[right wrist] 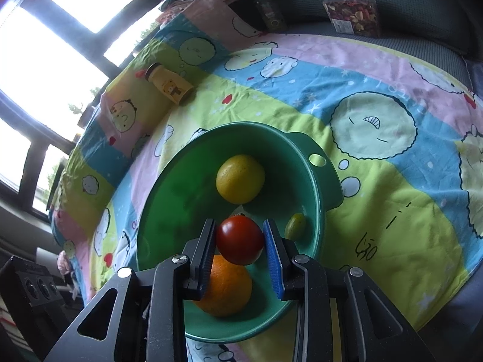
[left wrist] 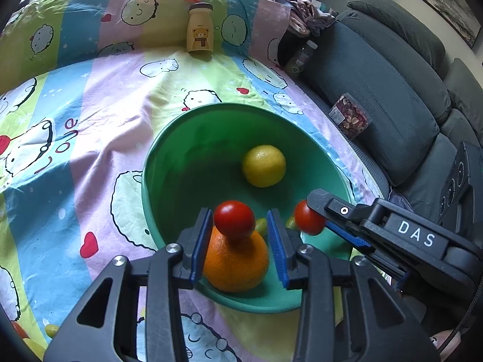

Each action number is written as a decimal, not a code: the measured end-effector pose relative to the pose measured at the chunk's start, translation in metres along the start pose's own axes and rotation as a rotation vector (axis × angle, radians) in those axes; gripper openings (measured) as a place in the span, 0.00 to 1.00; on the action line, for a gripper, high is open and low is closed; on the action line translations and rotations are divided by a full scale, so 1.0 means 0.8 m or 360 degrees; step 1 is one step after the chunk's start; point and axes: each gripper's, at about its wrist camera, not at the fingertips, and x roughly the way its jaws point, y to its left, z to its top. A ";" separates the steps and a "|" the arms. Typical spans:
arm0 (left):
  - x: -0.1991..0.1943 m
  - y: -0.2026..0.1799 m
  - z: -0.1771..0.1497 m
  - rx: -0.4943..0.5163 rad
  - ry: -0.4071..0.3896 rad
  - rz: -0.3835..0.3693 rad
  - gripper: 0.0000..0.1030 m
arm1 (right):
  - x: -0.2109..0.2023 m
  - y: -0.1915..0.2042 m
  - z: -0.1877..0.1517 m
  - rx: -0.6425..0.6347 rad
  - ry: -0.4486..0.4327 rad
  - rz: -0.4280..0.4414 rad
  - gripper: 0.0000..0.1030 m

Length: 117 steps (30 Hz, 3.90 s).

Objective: Organize fruits
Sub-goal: 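Lower the tomatoes into the basin and open both tools, then move the right tool over the large yellow-green pear, then close the right tool on the pear and lift it, then carry the pear in the right tool over the green basin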

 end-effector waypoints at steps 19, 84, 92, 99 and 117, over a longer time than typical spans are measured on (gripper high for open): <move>-0.070 0.019 -0.012 -0.0012 -0.0154 0.0119 0.64 | -0.014 0.024 -0.007 -0.0077 -0.0011 0.0111 0.49; -0.184 0.202 -0.201 -0.0596 -0.0111 0.0427 0.51 | 0.095 0.232 -0.287 -0.1138 0.1016 0.0512 0.58; -0.202 0.178 -0.179 -0.0471 -0.0221 0.0473 0.51 | 0.066 0.237 -0.269 -0.1130 0.0871 0.0592 0.57; -0.230 0.143 -0.126 -0.0313 -0.0381 0.0473 0.51 | 0.020 0.258 -0.218 -0.1081 0.0658 0.0682 0.58; -0.219 0.097 -0.053 -0.0089 -0.0559 0.0369 0.51 | -0.017 0.263 -0.130 -0.1011 0.0280 0.0734 0.58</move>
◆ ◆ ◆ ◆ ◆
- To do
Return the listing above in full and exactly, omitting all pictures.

- Answer space
[right wrist] 
[left wrist] 

Each action number is written as a decimal, not a code: the measured end-effector pose relative to the pose measured at the chunk's start, translation in metres along the start pose's own axes and rotation as a rotation vector (axis × angle, radians) in those axes; gripper openings (measured) as a place in the span, 0.00 to 1.00; on the action line, for a gripper, high is open and low is closed; on the action line translations and rotations are divided by a full scale, so 1.0 means 0.8 m or 360 degrees; step 1 is one step after the chunk's start; point and axes: each gripper's, at about its wrist camera, not at the fingertips, and x roughly the way its jaws point, y to its left, z to its top. A ";" separates the steps and a "|" the arms. Typical spans:
arm0 (left):
  - x: -0.1991..0.1943 m
  - y: -0.2026..0.1799 m
  - z: -0.1771..0.1497 m
  - rx: -0.4943..0.5163 rad
  - ry: -0.4071..0.3896 rad
  - rz: -0.3835..0.3693 rad
  - gripper: 0.0000..0.1030 m
arm1 (right):
  - x: -0.2109..0.2023 m
  - y: -0.1915..0.2042 m
  - z: -0.1877..0.1517 m
  - rx: -0.6425..0.6347 rad
  - ry: -0.4486..0.4327 rad
  - rz: -0.4280..0.4414 rad
  - gripper: 0.0000..0.1030 m

Length: 117 steps (30 Hz, 3.90 s).

Objective: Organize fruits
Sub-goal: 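Lower the tomatoes into the basin and open both tools, then move the right tool over the large yellow-green pear, then close the right tool on the pear and lift it, then carry the pear in the right tool over the green basin
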
 end-effector waypoints at steps 19, 84, 92, 99 and 117, over a longer time than typical spans are measured on (gripper high for open): <move>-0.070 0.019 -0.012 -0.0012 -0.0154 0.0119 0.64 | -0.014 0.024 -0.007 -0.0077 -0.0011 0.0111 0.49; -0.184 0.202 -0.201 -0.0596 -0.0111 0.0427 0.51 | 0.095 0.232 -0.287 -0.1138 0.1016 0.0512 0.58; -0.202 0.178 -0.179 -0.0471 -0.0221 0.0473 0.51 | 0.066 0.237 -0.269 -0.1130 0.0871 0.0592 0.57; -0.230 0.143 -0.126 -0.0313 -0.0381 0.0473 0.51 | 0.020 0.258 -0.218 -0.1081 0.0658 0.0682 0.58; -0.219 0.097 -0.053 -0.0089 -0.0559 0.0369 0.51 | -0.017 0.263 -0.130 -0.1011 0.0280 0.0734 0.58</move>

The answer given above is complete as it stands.